● **Supplied data**:
================================

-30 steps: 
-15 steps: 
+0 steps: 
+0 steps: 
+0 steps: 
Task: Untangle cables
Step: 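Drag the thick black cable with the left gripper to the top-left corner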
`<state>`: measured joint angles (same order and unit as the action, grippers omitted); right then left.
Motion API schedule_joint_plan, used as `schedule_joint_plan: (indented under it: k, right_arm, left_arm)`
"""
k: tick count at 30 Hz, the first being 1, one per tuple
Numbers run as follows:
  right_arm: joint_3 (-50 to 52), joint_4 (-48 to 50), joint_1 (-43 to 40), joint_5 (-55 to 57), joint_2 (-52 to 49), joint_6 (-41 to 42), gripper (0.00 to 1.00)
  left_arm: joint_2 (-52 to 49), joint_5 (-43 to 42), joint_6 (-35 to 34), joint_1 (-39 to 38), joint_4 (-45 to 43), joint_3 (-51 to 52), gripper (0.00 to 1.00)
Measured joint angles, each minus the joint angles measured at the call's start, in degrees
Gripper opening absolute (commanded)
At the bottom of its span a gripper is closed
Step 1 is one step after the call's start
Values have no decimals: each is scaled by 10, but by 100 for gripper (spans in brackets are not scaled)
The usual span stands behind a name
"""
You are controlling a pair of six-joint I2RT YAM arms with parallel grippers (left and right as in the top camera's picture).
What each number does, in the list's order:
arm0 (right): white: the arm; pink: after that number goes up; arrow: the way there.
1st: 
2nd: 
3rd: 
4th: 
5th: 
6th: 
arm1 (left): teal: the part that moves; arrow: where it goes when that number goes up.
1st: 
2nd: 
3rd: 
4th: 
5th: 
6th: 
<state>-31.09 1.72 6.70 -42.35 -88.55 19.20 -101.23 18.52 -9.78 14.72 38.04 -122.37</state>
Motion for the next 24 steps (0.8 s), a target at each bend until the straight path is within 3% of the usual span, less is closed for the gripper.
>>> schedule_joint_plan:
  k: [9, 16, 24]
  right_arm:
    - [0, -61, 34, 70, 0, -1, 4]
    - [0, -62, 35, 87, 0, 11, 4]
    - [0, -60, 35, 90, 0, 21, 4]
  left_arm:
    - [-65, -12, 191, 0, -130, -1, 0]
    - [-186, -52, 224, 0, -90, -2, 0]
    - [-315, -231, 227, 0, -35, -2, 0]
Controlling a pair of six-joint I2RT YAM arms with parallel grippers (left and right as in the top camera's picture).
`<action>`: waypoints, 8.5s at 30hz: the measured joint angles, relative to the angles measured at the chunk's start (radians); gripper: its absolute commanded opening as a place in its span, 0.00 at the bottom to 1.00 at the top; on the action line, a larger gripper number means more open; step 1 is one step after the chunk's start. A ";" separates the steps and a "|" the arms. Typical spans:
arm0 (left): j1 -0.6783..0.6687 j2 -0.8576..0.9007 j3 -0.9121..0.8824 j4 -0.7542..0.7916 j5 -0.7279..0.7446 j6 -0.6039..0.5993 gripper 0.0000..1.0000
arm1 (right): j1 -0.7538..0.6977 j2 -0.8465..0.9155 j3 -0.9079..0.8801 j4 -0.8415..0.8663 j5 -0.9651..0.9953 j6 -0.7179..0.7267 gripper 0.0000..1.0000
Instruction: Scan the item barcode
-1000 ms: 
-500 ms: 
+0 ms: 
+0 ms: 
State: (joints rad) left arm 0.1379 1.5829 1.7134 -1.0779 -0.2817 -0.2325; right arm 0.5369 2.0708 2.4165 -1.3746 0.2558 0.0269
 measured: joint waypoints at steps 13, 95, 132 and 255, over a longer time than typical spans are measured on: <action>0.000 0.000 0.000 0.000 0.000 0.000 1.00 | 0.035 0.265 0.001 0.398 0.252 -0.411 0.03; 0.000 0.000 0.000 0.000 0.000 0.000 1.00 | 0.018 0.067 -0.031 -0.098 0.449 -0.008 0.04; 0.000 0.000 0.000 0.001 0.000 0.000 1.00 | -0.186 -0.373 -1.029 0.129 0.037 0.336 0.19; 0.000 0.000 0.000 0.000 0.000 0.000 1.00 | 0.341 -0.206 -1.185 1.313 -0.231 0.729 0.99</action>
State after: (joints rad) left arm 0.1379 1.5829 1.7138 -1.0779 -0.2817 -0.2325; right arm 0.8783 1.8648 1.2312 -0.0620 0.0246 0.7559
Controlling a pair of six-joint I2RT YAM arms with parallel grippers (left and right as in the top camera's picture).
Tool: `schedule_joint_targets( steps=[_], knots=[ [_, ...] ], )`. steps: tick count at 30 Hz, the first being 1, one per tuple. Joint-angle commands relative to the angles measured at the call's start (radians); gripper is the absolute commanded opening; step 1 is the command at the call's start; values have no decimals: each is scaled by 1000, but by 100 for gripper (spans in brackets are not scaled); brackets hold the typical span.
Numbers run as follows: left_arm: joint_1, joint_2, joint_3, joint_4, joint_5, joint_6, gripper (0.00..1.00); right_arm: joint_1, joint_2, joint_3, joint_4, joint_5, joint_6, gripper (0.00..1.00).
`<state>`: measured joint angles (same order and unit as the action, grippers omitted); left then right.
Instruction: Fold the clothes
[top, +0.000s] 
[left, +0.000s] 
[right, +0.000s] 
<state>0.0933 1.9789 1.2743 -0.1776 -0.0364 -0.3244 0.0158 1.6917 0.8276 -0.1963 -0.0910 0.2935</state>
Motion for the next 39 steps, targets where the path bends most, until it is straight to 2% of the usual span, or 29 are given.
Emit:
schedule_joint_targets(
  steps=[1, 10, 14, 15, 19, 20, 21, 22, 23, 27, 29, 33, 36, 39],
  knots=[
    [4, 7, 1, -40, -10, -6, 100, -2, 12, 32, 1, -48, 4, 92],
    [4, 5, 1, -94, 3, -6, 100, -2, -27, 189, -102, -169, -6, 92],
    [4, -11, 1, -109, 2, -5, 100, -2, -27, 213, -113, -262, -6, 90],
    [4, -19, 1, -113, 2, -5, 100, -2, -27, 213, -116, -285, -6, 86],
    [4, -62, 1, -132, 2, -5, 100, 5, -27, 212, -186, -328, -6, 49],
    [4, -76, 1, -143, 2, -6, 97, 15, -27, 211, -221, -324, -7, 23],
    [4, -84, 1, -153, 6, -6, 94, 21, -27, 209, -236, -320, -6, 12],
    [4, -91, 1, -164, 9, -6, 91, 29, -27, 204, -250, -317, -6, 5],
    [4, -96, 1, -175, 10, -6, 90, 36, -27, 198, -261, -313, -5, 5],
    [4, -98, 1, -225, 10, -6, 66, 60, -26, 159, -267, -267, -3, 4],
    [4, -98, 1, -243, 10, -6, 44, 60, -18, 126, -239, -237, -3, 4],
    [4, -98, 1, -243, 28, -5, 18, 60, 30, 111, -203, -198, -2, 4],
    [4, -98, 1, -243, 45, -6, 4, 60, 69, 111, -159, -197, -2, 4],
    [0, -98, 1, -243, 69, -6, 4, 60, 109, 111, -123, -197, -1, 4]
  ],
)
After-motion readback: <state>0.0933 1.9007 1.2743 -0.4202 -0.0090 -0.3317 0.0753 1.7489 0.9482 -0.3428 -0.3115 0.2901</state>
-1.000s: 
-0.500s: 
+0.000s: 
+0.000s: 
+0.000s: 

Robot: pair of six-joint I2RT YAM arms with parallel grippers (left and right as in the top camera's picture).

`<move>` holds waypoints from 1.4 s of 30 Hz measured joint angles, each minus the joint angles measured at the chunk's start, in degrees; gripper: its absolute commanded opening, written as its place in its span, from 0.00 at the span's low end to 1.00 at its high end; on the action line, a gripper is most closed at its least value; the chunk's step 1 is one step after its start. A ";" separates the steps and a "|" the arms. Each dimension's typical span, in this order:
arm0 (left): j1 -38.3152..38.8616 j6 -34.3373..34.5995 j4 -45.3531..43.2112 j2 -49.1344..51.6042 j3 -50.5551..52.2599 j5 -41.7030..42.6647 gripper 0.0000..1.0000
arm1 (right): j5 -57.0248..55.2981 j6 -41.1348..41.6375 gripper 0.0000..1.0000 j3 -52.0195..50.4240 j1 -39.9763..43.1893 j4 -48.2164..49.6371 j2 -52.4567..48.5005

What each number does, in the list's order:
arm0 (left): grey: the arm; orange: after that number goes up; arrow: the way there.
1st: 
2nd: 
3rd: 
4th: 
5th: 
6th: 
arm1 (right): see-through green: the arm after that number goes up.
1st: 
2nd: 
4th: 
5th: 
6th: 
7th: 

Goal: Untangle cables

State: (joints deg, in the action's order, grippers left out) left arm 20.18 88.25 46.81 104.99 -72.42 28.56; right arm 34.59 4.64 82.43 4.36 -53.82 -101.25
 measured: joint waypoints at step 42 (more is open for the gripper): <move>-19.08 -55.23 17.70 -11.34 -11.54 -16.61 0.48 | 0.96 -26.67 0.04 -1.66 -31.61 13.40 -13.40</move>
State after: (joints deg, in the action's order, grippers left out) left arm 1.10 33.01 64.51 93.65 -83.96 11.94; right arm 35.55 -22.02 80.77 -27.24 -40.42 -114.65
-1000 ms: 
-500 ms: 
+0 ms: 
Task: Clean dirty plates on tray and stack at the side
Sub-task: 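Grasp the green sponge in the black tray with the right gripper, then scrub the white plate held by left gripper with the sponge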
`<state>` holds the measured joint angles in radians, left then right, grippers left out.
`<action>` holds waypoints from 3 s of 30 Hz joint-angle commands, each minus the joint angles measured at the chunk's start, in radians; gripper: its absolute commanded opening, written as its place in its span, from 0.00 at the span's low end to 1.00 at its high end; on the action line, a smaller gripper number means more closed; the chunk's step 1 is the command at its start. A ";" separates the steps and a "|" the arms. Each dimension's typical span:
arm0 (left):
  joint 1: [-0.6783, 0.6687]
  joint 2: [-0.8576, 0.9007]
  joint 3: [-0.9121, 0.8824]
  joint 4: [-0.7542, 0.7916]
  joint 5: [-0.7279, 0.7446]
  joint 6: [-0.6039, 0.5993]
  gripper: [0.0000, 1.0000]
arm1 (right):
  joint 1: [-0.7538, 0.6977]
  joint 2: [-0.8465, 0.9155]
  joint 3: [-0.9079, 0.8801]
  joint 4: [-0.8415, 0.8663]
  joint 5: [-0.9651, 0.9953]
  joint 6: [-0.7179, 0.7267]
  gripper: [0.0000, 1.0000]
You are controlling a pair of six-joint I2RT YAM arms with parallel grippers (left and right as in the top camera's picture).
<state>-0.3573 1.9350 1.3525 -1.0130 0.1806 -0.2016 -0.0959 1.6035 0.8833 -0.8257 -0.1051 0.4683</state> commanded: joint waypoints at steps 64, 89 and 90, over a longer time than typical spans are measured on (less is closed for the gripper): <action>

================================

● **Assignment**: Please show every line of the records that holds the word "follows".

● **Solved exercise**:
Numbers run as follows:
Numbers run as follows: left_arm: joint_1, joint_2, joint_3, joint_4, joint_5, joint_6, gripper (0.00..1.00); right_arm: joint_1, joint_2, joint_3, joint_4, joint_5, joint_6, gripper (0.00..1.00).

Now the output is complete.